#### Your goal
Print, exactly as written, the line containing "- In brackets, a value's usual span" and every line after it, ending with the final line of the data below.

#### Stored data
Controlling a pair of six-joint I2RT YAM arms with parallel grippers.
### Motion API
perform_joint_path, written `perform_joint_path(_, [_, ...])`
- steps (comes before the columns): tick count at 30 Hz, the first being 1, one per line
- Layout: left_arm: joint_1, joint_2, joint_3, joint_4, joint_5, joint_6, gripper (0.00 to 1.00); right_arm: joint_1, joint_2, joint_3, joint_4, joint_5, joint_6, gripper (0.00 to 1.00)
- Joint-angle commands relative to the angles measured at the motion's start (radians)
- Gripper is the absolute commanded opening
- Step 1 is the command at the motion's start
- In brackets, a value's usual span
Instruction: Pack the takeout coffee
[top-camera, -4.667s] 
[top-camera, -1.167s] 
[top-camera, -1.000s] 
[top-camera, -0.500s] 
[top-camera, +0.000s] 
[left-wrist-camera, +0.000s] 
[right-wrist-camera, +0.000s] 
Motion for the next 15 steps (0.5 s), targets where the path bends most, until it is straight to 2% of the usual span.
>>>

#### Exercise output
- In brackets, a value's usual span
Instruction: Pack the takeout coffee
[top-camera, -4.667s] 
[top-camera, -1.167s] 
[top-camera, -1.000s] 
[top-camera, -0.500s] 
[top-camera, +0.000s] 
[left-wrist-camera, +0.000s] 
[right-wrist-camera, +0.000s] 
Motion for the next 15 steps (0.5 s), targets where the path bends most, until it is straight to 2% of the usual span.
>>>

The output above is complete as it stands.